10 de noviembre de 2018
10.11.2018
Cine 'El cascanueces y los cuatro reinos'

Mucho ruido y pocas nueces

10.11.2018 | 00:57

Tal vez sea porque me estoy haciendo mayor, pero lo cierto es que, a día de hoy, cada vez me cuesta más digerir determinadas historias fantásticas. Por el contrario, las que vi en mi adolescencia sí lograron conectar conmigo e incluso las sigo revisando con agrado en algunos pases televisivos. Por ejemplo, puedo volver a ver Eduardo Manostijeras sin que mi parte racional ponga un solo pero ni exprese el más mínimo reproche. Sin embargo, las actuales películas basadas en unos cuentos rebosantes de magia y fantasía me resultan excesivamente artificiales y hasta aburridas. No descarto que el problema sea exclusivamente mío por sufrir cierto bloqueo mental, como Robin Williams en la película Hook pero, en todo caso, El cascanueces y los cuatro reinos, muy a mi pesar, no me ha gustado. Y digo muy a mi pesar porque estaba convencido de que se trataba de una producción propicia para que la productora Walt Disney retornase a su esencia y abandonase, siquiera momentáneamente, su pretensión de ser referente dentro del cine de acción convencional.

En la dirección del largometraje se sitúan dos cineastas con virtudes bien diferentes. El sueco Lasse Hallström cuenta en su haber con títulos muy destacados y posee una demostrada habilidad para manejar las emociones. Las normas de la casa de la sidra, Mi vida como un perro, ¿A quién ama Gilbert Grape?, La pesca del salmón en Yemen o Un viaje de diez metros conforman una filmografía sumamente interesante. Por su parte, el norteamericano Joe Johnston se decanta en mayor medida por el ritmo y la espectacularidad visual. Rocketeer, Jumanji (la versión de 1985) o Capitán América: El primer vengador configuran una línea narrativa notablemente diferenciada de la de su colega. Ignoro cómo ambos han compaginado las tareas de dirección pero, desde luego, sus maneras de entender el cine son totalmente diferentes.

No puede negarse que El cascanueces y los cuatro reinos constituye un festival de color e inventiva. Cada plano es una explosión de luz, una saturación decorativa de vestidos pomposos y criaturas extrañas, y una loa a la imaginación sin límites. Reúne todos los ingredientes necesarios para crear un cuento clásico de espíritu vanguardista. Y, aun así, ni la trama, ni la forma de la narración, ni la propuesta visual conectaron conmigo en ningún momento.
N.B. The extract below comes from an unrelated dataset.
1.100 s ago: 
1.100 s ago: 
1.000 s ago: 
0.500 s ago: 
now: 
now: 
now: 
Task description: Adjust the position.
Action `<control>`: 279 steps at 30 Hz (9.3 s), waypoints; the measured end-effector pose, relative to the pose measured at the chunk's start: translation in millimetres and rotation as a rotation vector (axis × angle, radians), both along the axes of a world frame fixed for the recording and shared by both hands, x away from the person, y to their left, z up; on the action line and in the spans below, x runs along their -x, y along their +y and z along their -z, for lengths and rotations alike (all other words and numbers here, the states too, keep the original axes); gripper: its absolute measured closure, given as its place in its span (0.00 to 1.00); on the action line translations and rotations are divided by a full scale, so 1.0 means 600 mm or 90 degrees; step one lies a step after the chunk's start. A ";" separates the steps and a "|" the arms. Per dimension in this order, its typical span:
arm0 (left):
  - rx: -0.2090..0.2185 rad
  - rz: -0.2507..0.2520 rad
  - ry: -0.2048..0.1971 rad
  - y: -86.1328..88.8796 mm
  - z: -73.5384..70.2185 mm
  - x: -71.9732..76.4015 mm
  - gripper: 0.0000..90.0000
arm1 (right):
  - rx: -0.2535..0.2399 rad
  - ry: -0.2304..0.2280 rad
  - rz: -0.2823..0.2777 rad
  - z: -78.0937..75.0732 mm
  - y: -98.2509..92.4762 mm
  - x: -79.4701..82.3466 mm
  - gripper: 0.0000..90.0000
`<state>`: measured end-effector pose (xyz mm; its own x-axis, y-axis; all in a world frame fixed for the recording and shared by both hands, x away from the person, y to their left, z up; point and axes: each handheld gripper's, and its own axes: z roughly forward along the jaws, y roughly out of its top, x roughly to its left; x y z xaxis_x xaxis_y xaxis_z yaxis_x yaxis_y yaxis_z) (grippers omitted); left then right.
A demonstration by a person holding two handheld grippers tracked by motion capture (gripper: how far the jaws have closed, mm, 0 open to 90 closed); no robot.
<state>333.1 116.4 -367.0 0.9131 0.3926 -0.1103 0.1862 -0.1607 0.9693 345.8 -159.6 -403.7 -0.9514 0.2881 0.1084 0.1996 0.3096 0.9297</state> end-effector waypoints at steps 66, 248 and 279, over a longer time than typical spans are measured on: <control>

La sensación de que su esencia era tan de cartón piedra como sus propios decorados se apoderó de mí y lastró mi percepción durante toda la proyección. En otras palabras, el film deslumbra en cuanto a los aspectos técnicos pero decepciona en lo realmente importante, que es el fondo.

En esta versión libre de El cascanueces, la protagonista persigue el objetivo de encontrar la llave de una caja que contiene un regalo muy valioso de su madre fallecida. Durante la celebración de una fiesta encuentra una pista que la conducirá a perderse en una especie de mundo paralelo, donde conocerá a varios seres peculiares. Ellos son un soldado llamado Phillip, una banda de ratones y los regidores de tres reinos muy particulares: la Tierra de los Copos de Nieve, la Tierra de las Flores y la Tierra de los Dulces. Para recuperar dicha llave deberá enfrentarse también al Cuarto Reino -en el que reside la cruel Madre Ginger- y, de ese modo, devolver la armonía al mundo.

Existen varios alicientes muy destacados en el apartado interpretativo. Mackenzie Foy es una joven actriz de incipiente talento que me emocionó profundamente en varias secuencias de Interstellar. Pocas escenas me han puesto los pelos de punta como aquella en la que recrimina a Matthew McConaughey su marcha al espacio exterior. Ya entonces se evidenciaba el poderío encerrado en esa niña. Keira Knightley, cuyos próximos trabajos en Colette y The Aftermath espero ansiosamente, es otra intérprete que me conmueve con asombrosa facilidad. Sus actuaciones en Expiación, Descifrando Enigma, Orgullo y prejuicio, La duquesa, Anna Karenina, Una sola noche o Begin Again resultan de obligada visión. No obstante, ninguna de las dos consigue destacar, si bien no por deméritos propios. Les acompañan asimismo rostros tan conocidos como los de Morgan Freeman y Helen Mirren.